Post # 1
I saw an older post that was really interesting and thought we’d start a newer one as times are always changing. What do you NOT want to happen during your proposal?
Keep in mind what one person hates another may love.
For me personally I do NOT want either family to be involved, for it to be at a restaurant and do not put my ring in food or drink!
Post # 2
most women just want him to do it already. There can be so much pressure on guys to “do it right” that they procrastinate which makes her resentful.
Post # 3
very very true but as a hypothetical is there something you really really wouldn’t want. I’ve already told him it cannot be in front of either family. I don’t want them involved it would cause me so much anxiety.
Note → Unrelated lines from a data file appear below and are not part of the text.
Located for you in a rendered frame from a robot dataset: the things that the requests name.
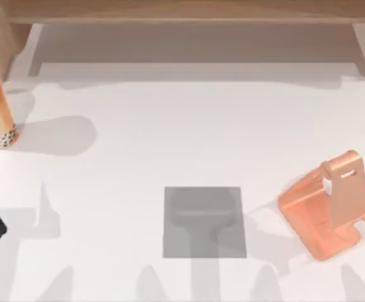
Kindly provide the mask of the grey square mat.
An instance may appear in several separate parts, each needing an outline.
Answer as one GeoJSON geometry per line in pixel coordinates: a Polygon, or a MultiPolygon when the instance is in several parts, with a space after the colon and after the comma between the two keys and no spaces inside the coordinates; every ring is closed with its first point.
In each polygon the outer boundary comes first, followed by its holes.
{"type": "Polygon", "coordinates": [[[163,257],[246,258],[241,188],[166,187],[163,257]]]}

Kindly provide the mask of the wooden shelf cabinet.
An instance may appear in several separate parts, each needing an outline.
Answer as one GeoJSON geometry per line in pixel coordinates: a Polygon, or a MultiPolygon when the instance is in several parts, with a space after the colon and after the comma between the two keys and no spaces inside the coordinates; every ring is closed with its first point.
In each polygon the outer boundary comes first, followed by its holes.
{"type": "Polygon", "coordinates": [[[344,48],[365,25],[365,0],[0,0],[0,75],[42,27],[29,76],[44,64],[254,63],[270,46],[344,48]]]}

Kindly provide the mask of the salmon phone stand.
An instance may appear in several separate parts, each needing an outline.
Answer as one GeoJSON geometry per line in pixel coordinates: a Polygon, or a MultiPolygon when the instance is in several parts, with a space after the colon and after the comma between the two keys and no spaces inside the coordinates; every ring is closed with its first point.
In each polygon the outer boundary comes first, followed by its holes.
{"type": "Polygon", "coordinates": [[[319,261],[355,246],[365,222],[362,157],[349,150],[322,162],[278,198],[278,206],[311,255],[319,261]]]}

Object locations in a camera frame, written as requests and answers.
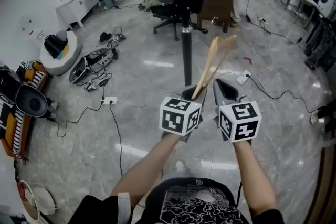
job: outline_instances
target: backpack
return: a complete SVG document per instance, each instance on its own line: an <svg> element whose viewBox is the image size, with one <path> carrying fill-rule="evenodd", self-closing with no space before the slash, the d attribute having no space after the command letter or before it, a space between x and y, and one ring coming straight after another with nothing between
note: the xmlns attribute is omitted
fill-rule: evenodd
<svg viewBox="0 0 336 224"><path fill-rule="evenodd" d="M62 41L55 35L46 37L44 46L49 54L55 59L65 48L67 41Z"/></svg>

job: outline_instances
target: black t-shirt
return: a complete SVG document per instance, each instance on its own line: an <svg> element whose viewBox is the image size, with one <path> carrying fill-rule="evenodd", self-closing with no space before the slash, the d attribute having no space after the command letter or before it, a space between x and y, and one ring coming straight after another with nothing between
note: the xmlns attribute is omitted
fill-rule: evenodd
<svg viewBox="0 0 336 224"><path fill-rule="evenodd" d="M86 196L69 224L117 223L118 198L104 201ZM131 223L132 216L122 223ZM137 224L224 224L248 221L235 207L230 190L221 183L205 178L173 178L160 183L146 199L146 207ZM255 219L253 224L283 224L278 210L269 210Z"/></svg>

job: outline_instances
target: white shoe
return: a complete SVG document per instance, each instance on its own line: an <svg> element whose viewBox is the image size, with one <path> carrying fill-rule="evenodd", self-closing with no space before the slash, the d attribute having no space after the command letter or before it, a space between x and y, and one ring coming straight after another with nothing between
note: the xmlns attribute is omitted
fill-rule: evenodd
<svg viewBox="0 0 336 224"><path fill-rule="evenodd" d="M54 110L56 110L58 108L58 102L57 101L53 101L50 105L50 107Z"/></svg>
<svg viewBox="0 0 336 224"><path fill-rule="evenodd" d="M313 111L310 115L310 124L316 123L317 120L318 120L317 111Z"/></svg>

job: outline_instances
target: power strip
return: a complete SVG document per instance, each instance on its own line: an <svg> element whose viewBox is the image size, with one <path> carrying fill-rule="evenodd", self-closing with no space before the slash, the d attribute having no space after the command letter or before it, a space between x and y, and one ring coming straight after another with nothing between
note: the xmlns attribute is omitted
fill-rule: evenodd
<svg viewBox="0 0 336 224"><path fill-rule="evenodd" d="M240 74L240 76L237 78L237 82L239 85L243 85L245 81L249 78L248 76L251 76L251 73L247 70L245 70L243 73Z"/></svg>
<svg viewBox="0 0 336 224"><path fill-rule="evenodd" d="M101 99L103 101L103 104L110 104L110 101L112 101L112 104L116 104L118 102L117 97L105 97L104 99Z"/></svg>

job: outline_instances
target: white cabinet
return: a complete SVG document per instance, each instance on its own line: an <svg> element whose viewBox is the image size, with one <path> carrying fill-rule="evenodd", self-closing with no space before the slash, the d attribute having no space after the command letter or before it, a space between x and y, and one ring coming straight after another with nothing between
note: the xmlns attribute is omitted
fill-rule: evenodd
<svg viewBox="0 0 336 224"><path fill-rule="evenodd" d="M83 27L81 20L97 4L100 4L99 0L62 0L56 10L62 20L72 29L70 24L74 22L78 22L80 27Z"/></svg>
a friend of mine got proposed to at a basketball game and she hates sports and said it was great he proposed but would’ve been so much better anywhere else.
Post # 4
I do not want anyone else there – no family, no friends, no public, no photographer, and ideally minimal / no fuss. No red or pink roses (can’t stand them) and no kneeling. And no asking my father. Man I sound really demanding lol.
Post # 5
I instructed my now husband not to propose at any super public place like a restaurant.
Post # 6
I agree don’t “ask” permission. I told him he could tell them “hey I’m going to marry your daughter”. But not tell them details on when where how.
Post # 7
I didn’t want it done in public or in front of anyone (except my doughter, who requested to be present) and he respected my wishes. Although I’m sure he wouldn’t have anyways because he’s so shy.
Post # 8
We are both on the private side and we shared proposal ideas. We just got engaged while house huntimg 2 days ago. I was surprised at the random moment. It was amazing.
Post # 9
My only stipulation was for it to be done privately. I hate opening gifts in front of people period, so I couldn’t imagine getting proposed to in a public setting. I would have died from embarrassment.
Post # 10
Nobody else but us.. at least for that night!
Post # 11
We’re already married but back then he knew that I wanted it to be PRIVATE. No big spectacle, no photographer, no friends or family involved. Just the two of us. That was pretty much my only thing.
Post # 12
For it to be from the wrong person. The rest is just gravy and doesn’t matter.
Post # 13
I didn’t really have any dealbreakers to be honest. I would’ve been happy with a simple proposal at home or something more public. I did not want him to feel pressured to do the “perfect” proposal and told him as much. He did feel pressure because I think society really puts this message out there that it needs to be huge. In the end, I got a surprise proposal at the end of a hike to a beautiful lake, in front of my family while on a family trip. It was lovely and I was thrilled! I guess the only thing I wouldn’t love would be anything super scripted, like a flash mob or something he wanted to be really “viral”. But if that was his personality it would be ok! And I would’ve been fine with a restaurant proposal or proposal at a game, etc.
Post # 14
We were both on the same page with things I didn’t want/he didn’t want to do – I didn’t want him to ask my stepdad, I didn’t want him to do that thing where he says “(First, Middle, Last Name), will you marry me” because nobody ever called me by my then-full name (it’s been changed since, the entire thing!) and I just didn’t want him to feel pressured to do anything that wasn’t true to himself. But he ended up proposing at the Delta terminal dressed as a giant hot dog, so I guess I really didn’t have to worry about that last one.
Post # 15
- Wedding: February 2018 - UK
I’d hate any kind of big grand gesture, especially a public one. I’m not a romantic person at all, and I’d have felt mortified at some massive display.
We didn’t actually do a proposal at all, we just discussed it and decided to get married, but if I’d had one, I would have been happiest with something private and at home.